Sonrisas
por Carmen Cabeza
He coincidido en el ascensor de mi oficina con una chica nueva en su primer día de trabajo, iba muy contenta toda ilusión y alegría. Forma parte de un grupo de trabajadores con “diferentes capacidades” contratados a través del SEPE [Servicio Público de Empleo Estatal]. Estaba un poco desorientada; me preguntó, pues no sabía a qué planta tenía que subir, y hablamos brevemente. No me cabe duda de que pondrá todo su interés, esforzándose por hacer su trabajo muy bien, está muy agradecida de la oportunidad. Me conmovió la dulzura y la transparencia de su sonrisa. No pude evitar pensar en sus padres y en el alivio que tendrán por la autonomía económica de su hija. Creo que las personas con las que va a trabajar, mis compañeros y a partir de ahora también los suyos, la tratarán con la mayor dignidad y valorarán la bondad que rezuma.
Qué diferencia con otras dos experiencias recientes. Hace pocas semanas he tenido una pequeña intervención quirúrgica tras la cual me pasaron a reanimación. A medida que me iba despertando oía la conversación de dos sanitarios -él y ella- que estaban a cargo de la sala ocupada por tres pacientes. Podía verlos de reojo y los oía perfectamente mientras despotricaban contra los médicos, contra el hospital, contra sus compañeros y contra su situación laboral. Hablaban como si no hubiera nadie allí que pudiera escuchar lo que decían. En un momento dado se acercaron a uno de los enfermos todavía muy dormido, sin dejar de protestar revisaron las vías y aparatos a los que estaba conectado. Después ella se acercó a mi cama con una sonrisa impersonal: “Hola, guapa (sin mirarme), ¿cómo estás? Antes de que pudiera responder, siguió: “Te queda un ratito y te mandamos a planta”; de vuelta al control ya estaba otra vez con sus quejas. Desconozco si sus protestas están justificadas, por mi parte puedo decir que en el hospital recibí una atención profesional y un trato humano excelentes, desde la admisión y trámites administrativos, hasta el quirófano y anestesia, pasando por las enfermeras de planta. Lo menos encomiable, ese rato en reanimación.
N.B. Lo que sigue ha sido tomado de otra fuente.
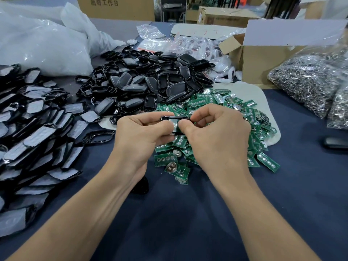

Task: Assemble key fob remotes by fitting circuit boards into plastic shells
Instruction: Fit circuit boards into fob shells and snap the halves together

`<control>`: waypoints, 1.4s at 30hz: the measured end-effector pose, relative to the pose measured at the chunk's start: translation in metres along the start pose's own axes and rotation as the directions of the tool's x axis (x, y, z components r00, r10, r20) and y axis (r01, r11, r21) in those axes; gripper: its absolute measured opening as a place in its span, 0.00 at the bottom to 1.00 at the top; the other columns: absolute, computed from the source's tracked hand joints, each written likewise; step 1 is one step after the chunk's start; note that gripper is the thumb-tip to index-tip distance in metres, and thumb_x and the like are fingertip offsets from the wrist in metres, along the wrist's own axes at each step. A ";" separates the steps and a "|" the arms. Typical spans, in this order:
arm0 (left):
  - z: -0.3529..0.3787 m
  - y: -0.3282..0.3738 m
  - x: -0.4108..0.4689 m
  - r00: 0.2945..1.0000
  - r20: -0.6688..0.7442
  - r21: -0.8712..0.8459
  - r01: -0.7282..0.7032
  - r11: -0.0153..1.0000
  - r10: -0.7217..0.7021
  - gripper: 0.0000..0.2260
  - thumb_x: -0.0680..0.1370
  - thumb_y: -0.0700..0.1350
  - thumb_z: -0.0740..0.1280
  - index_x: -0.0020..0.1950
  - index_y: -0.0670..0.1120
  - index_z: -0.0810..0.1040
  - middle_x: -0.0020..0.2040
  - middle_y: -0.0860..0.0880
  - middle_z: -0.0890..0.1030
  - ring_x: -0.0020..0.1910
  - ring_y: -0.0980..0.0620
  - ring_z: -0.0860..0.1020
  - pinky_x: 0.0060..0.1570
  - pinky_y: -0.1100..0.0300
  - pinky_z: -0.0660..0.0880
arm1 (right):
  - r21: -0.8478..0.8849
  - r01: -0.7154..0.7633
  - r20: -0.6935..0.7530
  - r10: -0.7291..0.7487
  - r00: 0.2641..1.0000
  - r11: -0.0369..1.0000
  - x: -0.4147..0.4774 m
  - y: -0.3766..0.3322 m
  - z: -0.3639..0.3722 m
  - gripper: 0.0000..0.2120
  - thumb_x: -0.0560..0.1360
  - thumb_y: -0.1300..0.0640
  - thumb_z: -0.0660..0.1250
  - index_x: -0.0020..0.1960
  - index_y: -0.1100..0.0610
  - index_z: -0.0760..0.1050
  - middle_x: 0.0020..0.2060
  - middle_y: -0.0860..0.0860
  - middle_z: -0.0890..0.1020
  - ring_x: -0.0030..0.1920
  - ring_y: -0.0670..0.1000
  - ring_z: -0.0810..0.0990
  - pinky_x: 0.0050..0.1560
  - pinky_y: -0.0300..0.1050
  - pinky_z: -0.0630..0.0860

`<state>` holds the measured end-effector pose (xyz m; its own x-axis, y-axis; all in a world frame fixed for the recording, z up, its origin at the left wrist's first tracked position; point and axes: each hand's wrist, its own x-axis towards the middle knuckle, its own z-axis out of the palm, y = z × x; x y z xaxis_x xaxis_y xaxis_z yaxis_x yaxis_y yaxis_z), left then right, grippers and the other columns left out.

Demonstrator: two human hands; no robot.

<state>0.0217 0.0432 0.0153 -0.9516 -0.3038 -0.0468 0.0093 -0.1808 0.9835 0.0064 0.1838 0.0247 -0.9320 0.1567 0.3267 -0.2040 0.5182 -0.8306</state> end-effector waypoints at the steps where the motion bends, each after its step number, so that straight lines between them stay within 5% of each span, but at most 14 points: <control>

Otro día asistí a una conversación de dos chicas en el autobús. La oíamos la mayoría de los pasajeros porque hablaban muy alto y era imposible no enterarse. Estaban muy enfadadas con una compañera de trabajo que, según comentaban, les pide ayuda, pero luego no lo reconoce ni lo agradece. Era tremendo oír sus juicios implacables y la frialdad con la que se alegraban de las trampas que le tendían “para que aprendiera”. Todo ello unido a risas malévolas que acompañaban sus comentarios sobre situaciones laborales más o menos escabrosas o sobre los planes previstos para el fin de semana. En ningún momento manifestaron la más mínima empatía hacía cualquiera de las personas o circunstancias sobre las que hablaban. No desearía tener cerca a estas dos personas.
Observo una tendencia creciente a la queja. Es fácil protestar por lo que nos parece que no está bien o que no funciona, pero si esto no va unido a la aportación propia para mejorar aquello que señalamos me parece que la crítica pierde gran parte de legitimidad. Sea cual sea el entorno y las circunstancias, nuestra actitud y nuestra actuación tienen la capacidad de influir, de mejorar las cosas. La diferencia que puede marcar la actuación individual ha sido formulada en diversas ocasiones y de distintas maneras. Desde el verso de Campoamor “nada es verdad ni es mentira, todo es según el color del cristal con que se mira” a la certera frase de John F. Kennedy dando la vuelta al espejo: “No te preguntes qué puede hacer tu país por ti, pregúntate qué puedes hacer tú por tú país”.
En un plano más elevado, me impactó leer al cardenal Sarah cuando escribe sobre “los pecados sociales”, un concepto en el que nunca me había parado a pensar, señalando la parte de responsabilidad que tenemos cada uno de nosotros en los males que afectan a nuestro mundo; la Iglesia dice, al hablar de la comunión de los santos, que “lo que cada uno hace o sufre en y por Cristo da fruto en todos”. Disquisiciones filosóficas o religiosas aparte, hay personas tóxicas que todo lo contaminan y personas buenas que todo lo embellecen. ¡Bienaventurados los limpios de corazón!